▶ _Exercise description_
Note the line where "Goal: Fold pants" appears in the data below; write it out exactly, along with every line that comes after it to the end.

[[ Provided information, beginning ]]

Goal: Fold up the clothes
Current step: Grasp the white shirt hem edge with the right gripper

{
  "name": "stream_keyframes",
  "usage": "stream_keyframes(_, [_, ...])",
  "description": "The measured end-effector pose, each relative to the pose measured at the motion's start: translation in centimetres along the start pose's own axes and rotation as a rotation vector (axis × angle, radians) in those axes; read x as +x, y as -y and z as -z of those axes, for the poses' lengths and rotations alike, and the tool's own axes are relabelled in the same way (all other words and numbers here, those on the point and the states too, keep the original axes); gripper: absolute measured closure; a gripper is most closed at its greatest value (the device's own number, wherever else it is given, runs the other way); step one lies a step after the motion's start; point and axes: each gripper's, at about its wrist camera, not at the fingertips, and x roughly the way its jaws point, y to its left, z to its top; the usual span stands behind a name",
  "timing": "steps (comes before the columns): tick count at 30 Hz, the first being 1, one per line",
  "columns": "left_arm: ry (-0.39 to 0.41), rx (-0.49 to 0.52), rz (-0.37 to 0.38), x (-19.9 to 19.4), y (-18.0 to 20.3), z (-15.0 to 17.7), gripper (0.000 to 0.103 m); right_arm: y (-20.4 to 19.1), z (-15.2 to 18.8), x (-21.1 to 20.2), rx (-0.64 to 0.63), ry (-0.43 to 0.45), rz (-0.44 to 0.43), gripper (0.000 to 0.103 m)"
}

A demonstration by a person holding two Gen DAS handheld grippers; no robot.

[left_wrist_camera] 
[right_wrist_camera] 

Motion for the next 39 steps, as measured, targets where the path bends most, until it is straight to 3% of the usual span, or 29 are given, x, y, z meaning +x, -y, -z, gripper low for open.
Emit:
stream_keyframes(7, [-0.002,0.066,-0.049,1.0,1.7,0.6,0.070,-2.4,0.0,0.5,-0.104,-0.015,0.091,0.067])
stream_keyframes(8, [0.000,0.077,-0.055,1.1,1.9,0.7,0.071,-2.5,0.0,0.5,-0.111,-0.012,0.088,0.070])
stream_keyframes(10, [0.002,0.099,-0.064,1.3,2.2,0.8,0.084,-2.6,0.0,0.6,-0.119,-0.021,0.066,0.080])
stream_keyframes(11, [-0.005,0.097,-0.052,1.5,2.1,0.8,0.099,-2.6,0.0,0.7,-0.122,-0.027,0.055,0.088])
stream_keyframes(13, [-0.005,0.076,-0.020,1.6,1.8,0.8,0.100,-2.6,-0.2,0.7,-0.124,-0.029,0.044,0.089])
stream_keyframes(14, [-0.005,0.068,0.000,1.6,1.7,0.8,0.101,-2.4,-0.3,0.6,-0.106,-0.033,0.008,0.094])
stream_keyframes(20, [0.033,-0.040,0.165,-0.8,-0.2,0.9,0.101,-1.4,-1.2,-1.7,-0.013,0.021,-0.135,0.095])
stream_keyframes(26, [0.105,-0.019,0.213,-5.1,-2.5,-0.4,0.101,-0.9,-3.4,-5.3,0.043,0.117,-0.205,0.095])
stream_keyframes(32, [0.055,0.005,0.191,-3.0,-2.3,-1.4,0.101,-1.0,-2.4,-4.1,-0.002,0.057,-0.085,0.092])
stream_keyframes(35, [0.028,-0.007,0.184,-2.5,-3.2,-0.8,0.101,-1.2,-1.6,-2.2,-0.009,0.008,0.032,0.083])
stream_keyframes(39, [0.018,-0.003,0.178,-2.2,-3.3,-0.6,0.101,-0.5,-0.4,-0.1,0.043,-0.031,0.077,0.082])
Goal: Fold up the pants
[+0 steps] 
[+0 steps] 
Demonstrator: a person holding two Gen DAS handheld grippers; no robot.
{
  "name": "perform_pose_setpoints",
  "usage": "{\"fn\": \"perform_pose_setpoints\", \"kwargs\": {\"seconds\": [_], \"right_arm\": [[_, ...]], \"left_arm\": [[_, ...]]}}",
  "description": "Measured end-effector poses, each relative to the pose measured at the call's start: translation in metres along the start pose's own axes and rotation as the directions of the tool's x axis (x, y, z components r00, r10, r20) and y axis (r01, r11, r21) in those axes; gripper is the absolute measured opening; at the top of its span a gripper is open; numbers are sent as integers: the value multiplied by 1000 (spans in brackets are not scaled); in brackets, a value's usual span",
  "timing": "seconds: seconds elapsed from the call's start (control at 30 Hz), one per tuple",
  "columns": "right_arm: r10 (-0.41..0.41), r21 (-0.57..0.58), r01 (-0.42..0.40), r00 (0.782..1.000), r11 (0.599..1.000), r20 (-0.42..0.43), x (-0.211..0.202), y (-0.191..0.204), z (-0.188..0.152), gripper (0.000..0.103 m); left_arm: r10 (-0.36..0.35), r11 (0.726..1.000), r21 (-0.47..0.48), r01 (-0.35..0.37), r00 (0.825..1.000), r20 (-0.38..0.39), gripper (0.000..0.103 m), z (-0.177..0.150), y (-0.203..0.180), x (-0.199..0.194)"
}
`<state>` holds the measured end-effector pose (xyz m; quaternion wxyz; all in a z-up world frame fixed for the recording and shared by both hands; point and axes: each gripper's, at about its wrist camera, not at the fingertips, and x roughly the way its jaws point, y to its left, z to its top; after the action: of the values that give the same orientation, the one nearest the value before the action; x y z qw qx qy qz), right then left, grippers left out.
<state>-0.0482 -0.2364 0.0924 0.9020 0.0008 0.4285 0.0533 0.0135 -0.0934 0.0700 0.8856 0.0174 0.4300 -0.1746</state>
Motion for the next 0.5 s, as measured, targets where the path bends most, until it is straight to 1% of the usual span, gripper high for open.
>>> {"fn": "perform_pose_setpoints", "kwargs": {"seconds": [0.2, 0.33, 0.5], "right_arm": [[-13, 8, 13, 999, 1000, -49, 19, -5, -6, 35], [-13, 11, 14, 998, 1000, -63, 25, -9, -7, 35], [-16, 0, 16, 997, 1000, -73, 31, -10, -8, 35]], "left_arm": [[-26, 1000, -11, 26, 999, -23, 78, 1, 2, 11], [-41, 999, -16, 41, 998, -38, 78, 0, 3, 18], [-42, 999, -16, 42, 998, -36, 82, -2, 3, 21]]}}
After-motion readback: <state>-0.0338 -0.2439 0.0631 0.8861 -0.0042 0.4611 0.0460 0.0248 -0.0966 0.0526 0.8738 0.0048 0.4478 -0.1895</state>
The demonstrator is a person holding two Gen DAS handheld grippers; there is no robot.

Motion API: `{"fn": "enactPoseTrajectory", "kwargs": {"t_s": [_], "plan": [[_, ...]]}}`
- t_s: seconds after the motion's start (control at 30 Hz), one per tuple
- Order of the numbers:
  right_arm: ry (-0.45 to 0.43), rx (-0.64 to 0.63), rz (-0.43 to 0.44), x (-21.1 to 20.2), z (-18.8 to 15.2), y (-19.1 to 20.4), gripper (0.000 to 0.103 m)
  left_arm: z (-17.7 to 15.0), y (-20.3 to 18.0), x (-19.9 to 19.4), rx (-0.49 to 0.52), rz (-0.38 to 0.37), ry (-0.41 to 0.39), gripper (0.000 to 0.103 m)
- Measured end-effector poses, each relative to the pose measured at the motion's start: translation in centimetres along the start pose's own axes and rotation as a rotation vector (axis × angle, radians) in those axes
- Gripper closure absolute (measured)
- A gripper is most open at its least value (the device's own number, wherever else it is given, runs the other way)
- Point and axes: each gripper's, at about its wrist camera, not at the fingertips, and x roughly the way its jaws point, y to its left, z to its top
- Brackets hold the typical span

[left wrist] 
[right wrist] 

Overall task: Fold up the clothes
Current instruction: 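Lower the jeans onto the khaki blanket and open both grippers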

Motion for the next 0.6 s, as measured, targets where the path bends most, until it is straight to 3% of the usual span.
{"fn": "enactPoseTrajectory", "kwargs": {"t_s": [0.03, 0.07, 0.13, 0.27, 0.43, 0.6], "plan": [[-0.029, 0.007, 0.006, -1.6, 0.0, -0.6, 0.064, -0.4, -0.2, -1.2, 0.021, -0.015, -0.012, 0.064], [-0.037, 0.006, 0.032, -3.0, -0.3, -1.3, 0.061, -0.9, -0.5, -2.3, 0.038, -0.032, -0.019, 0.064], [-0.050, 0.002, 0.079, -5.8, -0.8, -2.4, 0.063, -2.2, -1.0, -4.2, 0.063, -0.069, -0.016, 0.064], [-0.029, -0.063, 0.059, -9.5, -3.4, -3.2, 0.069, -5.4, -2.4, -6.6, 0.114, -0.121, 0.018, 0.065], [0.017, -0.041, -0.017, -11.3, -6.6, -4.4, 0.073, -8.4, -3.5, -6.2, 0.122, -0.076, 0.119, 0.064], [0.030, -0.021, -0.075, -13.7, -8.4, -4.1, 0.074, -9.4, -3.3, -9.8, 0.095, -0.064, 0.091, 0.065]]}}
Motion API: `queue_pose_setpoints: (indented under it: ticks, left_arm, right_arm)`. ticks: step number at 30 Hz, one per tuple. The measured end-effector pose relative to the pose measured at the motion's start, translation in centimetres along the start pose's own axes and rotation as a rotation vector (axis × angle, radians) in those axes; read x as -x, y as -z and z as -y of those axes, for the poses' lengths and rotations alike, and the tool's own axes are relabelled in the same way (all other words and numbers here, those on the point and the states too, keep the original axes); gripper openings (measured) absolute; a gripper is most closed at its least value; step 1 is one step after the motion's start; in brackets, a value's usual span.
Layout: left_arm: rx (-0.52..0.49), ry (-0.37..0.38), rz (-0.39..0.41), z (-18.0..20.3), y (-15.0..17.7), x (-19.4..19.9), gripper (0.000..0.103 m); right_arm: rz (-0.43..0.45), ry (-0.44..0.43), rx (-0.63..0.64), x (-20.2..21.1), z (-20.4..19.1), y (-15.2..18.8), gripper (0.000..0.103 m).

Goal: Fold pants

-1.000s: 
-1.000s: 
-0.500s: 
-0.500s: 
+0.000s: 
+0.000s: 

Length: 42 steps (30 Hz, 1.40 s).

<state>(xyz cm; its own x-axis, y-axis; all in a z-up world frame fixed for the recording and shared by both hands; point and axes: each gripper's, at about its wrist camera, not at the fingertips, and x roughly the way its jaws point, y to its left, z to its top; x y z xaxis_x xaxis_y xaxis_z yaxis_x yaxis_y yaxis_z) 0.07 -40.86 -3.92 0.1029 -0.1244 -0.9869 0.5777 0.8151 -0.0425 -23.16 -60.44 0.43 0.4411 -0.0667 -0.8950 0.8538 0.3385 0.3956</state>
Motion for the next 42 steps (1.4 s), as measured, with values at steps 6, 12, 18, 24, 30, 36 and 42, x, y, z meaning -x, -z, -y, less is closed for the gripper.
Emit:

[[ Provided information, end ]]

▶ _Solution_
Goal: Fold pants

-1.000s: 
-1.000s: 
-0.500s: 
-0.500s: 
+0.000s: 
+0.000s: 

Length: 42 steps (30 Hz, 1.40 s).

<state>(xyz cm; its own x-axis, y-axis; all in a z-up world frame fixed for the recording and shared by both hands; point and axes: each gripper's, at about its wrist camera, not at the fingertips, and x roughly the way its jaws point, y to its left, z to its top; x y z xaxis_x xaxis_y xaxis_z yaxis_x yaxis_y yaxis_z) 0.07 -40.86 -3.92 0.1029 -0.1244 -0.9869 0.5777 0.8151 -0.0425 -23.16 -60.44 0.43 0.4411 -0.0667 -0.8950 0.8538 0.3385 0.3956</state>
Motion for the next 42 steps (1.4 s), as measured, with values at steps 6, 12, 18, 24, 30, 36 and 42, x, y, z meaning -x, -z, -y, less is closed for the gripper.
Emit:

The exercise closes with this answer.